→ EXERCISE GOAL:
Lines below that hold the word "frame" must be copied in full.

→ MATERIAL FOR THE TASK:
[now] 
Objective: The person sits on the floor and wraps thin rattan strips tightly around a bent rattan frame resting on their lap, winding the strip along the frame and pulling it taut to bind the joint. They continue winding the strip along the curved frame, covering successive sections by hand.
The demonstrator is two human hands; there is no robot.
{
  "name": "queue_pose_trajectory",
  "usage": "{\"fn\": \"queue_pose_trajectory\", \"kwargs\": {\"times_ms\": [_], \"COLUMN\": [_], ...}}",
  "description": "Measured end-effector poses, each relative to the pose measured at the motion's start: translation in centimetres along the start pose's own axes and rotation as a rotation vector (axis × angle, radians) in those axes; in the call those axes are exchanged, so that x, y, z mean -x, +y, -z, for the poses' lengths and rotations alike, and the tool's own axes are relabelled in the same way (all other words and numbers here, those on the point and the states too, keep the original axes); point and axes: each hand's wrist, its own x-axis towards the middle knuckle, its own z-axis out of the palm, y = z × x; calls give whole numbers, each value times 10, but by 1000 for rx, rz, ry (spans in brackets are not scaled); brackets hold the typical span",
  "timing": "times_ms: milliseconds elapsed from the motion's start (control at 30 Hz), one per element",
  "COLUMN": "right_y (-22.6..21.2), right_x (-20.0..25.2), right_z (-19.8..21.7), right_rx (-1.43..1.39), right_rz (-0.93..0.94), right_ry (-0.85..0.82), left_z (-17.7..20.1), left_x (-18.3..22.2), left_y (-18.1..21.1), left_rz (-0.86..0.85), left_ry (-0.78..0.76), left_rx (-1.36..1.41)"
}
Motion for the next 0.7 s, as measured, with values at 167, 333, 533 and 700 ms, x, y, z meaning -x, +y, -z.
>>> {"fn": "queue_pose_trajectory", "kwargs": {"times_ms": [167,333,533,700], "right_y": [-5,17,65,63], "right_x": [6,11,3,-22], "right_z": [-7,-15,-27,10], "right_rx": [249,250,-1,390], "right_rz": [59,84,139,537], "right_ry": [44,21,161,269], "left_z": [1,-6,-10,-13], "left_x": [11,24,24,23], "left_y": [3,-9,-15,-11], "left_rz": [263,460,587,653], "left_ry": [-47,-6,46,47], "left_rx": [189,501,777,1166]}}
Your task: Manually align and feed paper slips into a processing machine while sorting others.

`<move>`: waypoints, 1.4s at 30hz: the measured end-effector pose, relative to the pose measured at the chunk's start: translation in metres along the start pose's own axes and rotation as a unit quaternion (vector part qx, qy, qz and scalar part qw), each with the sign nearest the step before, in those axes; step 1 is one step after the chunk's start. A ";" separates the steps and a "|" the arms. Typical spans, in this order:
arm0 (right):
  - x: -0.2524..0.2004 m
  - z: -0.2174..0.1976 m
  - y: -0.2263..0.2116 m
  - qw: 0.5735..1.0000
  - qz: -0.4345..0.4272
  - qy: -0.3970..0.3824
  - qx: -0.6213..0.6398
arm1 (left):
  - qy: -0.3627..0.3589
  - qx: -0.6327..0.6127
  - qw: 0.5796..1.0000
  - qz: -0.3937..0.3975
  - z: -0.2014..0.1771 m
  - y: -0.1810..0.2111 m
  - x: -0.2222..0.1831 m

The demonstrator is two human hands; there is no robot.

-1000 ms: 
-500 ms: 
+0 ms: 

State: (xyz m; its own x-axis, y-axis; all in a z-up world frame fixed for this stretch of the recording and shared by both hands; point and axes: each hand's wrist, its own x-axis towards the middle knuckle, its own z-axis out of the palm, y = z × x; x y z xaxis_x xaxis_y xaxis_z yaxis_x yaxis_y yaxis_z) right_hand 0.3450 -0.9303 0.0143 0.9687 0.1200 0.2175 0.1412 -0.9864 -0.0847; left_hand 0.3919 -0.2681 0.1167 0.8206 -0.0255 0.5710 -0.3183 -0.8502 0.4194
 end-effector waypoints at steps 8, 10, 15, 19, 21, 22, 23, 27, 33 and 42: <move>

→ ANSWER TO THE EXERCISE:
Objective: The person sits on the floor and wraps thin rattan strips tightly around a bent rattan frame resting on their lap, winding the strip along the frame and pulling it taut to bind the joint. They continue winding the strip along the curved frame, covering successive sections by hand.
State: (xyz m; its own x-axis, y-axis; all in a z-up world frame fixed for this stretch of the recording and shared by both hands; point and axes: each hand's wrist, its own x-axis towards the middle knuckle, its own z-axis out of the palm, y = z × x; x y z xaxis_x xaxis_y xaxis_z yaxis_x yaxis_y yaxis_z) right_hand 0.3450 -0.9303 0.0143 0.9687 0.1200 0.2175 0.1412 -0.9864 -0.0847; left_hand 0.3919 -0.2681 0.1167 0.8206 -0.0255 0.5710 -0.3183 -0.8502 0.4194

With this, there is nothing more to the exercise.